CM . . . . Volume XVI Number 5. . . .October 2, 2009.
Paulina P. (for Petersen).
Vancouver, BC: Simply Read Books, 2009.
32 pp., hardcover, $18.95.
Preschool-grade 2 / Ages 3-7.
Review by Reesa Cohen.
Paulin P. (for Petersen)
Loves the letter P. indeerderson.
If a thing starts with a P.
Paulina loves it instantly
Pencils, pennies, pajamas, popsicles, poetry are just a few of the many things that Paulina loves and all because they start with her special, favourite letter. There are so many items that are deserving of her adoration. But objects or ideas that don’t start with P result in a sneer from Paulina and a comment that ... yes, you guessed it ... starts with P, like, preposterous and perplexing. Even during playtime, Paulina embodies people, place and items that start with P, from pirates, and plankton to a pharmacist.
Of course, Paulina’s pharmacy has a variety of P medicines to make everyone feel better. Her best friend, Penny Lee, joins in the fun as they list activities that they enjoy, although Penny’s love of “hearts” is a fact that Paulina just can’t understand.
Paulina’s becoming a painter when she grows up is not a surprise, but her art and math teachers are frustrated with her preoccupation with the letter P.

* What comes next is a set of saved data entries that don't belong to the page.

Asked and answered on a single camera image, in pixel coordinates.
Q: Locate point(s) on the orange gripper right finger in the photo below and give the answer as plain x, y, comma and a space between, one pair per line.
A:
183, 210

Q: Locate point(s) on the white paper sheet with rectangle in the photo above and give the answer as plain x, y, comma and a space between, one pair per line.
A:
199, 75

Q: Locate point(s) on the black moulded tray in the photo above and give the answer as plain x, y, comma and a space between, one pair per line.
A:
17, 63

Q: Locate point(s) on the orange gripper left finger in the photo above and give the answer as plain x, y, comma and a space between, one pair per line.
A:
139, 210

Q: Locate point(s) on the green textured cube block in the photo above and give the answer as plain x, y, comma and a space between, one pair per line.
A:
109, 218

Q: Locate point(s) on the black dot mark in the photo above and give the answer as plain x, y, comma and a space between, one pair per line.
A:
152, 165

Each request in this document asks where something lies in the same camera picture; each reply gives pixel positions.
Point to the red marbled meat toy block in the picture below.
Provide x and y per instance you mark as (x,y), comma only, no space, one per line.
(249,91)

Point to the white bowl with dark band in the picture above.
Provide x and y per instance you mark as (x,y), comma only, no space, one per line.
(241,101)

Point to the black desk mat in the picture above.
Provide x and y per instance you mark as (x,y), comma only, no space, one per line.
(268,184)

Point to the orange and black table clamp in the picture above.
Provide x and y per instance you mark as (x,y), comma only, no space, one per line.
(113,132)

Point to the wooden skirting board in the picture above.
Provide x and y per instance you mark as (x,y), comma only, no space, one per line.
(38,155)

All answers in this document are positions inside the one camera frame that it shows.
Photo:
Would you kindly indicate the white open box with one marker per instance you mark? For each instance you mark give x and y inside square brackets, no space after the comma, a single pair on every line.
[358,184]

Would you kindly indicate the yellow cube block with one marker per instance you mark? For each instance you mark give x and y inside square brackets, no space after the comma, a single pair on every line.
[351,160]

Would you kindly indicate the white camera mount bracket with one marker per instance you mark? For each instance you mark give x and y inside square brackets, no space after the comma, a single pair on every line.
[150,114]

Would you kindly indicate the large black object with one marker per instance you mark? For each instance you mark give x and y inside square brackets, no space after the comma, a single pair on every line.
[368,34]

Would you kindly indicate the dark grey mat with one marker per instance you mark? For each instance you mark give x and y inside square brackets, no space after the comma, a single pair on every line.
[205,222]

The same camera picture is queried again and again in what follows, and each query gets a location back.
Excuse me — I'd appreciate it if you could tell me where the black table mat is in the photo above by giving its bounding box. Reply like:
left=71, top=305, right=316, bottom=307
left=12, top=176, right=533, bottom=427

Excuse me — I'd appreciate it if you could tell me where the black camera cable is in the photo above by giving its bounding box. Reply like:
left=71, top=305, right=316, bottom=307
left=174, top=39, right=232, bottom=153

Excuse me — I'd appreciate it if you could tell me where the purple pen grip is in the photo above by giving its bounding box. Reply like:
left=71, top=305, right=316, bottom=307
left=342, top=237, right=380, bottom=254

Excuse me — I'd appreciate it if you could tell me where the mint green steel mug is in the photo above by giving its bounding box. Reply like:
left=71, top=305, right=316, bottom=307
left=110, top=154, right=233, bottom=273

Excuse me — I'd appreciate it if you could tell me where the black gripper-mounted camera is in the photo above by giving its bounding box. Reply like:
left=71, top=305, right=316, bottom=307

Why can’t people plainly see
the beauty of the letter P?!
It’s an outrage! It’s a shame!
Why can’t we be more the same.
After dreams that turn into nightmares, Paulina does acknowledge that differences can suit us “perfectly,” but she remains true to her first love ... the letter P!
Cinar’s technique of choosing many words with the same letter to tell a tale is not new to children’s literature and has been used effectively by other writers more successfully, such as Margaret Atwood in her alliterative romp, Princess Prunella and the Purple Peanut. However, there is no doubt that young readers will probably enjoy the word plays in Paulina P. (for Petersen), and teachers and parents will love the opportunities for vocabulary enrichment.
Simple illustrations, using mixed media and collage art, highlight the rhythmic text which begs to be read-aloud. Cartoon-type drawings, with some of the text in balloons and every P colorfully highlighted, add to the fun. So be prepared to be peppered and provoked if you prefer all things P!
Reesa Cohen is a retired Instructor of Children’s Literature and Information Literacy at the Faculty of Education, University of Manitoba in Winnipeg, MB.